Nguyen Đình Cong
- Titre = Real-time LoG-based operator for scene text detection
Abstract: In this thesis, a novel real-time Laplacian of Gaussian (RT-LoG) operator is proposed for scene text detection. This operator applies a two-step process for box selection within the spatial and spatial/scale-space domains and kernel decomposition with the box filtering method. Two levels of optimization are given. The first level of optimization within the spatial domain is obtained by box multualization. The second level of optimization within the spatial/scale-space domains is performed using a mixed method for box selection. The proposed RT-LoG operator appears as the top operator for scene text detection with a balanced performance between accuracy and processing time. It speeds up approximately three times as much as the brute-force operator while ensuring a reduction by a half of the latency at a same resolution level. We have embedded this operator into a new two-stage system for scene text detection. Within this system, a dedicated grouping method of keypoints was proposed using the spa- tial/scale space representation of the RT-LoG operator.
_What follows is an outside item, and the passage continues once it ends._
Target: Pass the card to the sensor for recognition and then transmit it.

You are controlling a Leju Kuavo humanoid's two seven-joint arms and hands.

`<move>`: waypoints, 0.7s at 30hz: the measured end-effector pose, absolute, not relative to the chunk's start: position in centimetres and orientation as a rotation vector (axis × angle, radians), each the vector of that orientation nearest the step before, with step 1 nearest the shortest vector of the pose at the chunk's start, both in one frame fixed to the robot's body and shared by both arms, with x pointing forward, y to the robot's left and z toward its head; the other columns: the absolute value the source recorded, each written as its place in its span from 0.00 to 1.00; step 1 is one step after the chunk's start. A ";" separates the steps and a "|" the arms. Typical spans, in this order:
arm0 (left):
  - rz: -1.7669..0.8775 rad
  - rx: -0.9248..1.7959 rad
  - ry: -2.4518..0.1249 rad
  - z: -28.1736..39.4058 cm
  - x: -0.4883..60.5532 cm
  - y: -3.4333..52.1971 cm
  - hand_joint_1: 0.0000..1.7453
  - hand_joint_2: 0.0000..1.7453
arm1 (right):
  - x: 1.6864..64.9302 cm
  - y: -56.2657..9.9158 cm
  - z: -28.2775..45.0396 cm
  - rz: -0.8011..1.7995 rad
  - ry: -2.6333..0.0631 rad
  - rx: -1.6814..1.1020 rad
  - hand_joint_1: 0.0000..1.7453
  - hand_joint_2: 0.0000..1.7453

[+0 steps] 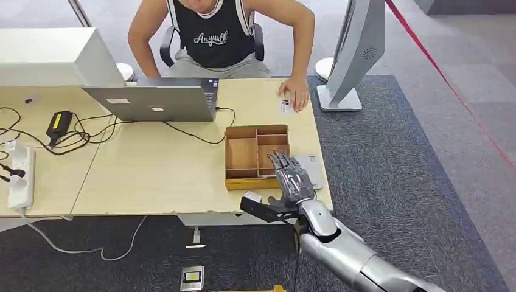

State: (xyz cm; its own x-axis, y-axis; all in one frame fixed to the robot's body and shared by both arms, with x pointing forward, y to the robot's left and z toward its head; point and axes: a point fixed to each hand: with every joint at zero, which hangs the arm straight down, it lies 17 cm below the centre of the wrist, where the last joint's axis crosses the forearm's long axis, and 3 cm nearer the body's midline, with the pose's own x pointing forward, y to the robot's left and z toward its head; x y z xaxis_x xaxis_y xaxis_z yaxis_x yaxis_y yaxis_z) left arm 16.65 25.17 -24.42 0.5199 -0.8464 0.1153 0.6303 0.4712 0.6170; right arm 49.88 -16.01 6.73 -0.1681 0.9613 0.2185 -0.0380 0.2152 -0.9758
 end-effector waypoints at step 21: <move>-0.937 0.545 -0.450 -24.4 16.7 25.0 0.00 0.00 | 51.1 -15.8 6.5 1.152 -1.397 -0.951 0.00 1.00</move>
State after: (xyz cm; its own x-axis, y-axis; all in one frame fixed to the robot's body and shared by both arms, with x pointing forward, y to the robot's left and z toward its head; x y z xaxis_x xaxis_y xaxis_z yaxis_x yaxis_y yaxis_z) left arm 16.72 25.03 -24.40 0.5191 -0.8454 0.1259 0.6272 0.4768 0.6158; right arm 51.07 -15.78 6.53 -0.1417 0.9637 0.2261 -0.0386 0.2228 -0.9741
The grouping is optimized through a strategy for the scale-space partitioning. The proposed grouping method is near scale and contrast-invariant, supports a normalization process. A CNN is used in the final stage for a text verification. The overall system is competitive with the top accurate systems in the literature while requiring less than two orders of magnitude for the processing resources.
Keywords: Text detection, Laplacian of Gaussian (LoG), blobs, key-points, Gaussian filtering, scale-space, stroke model, RT-LoG operator, real-time, predictability.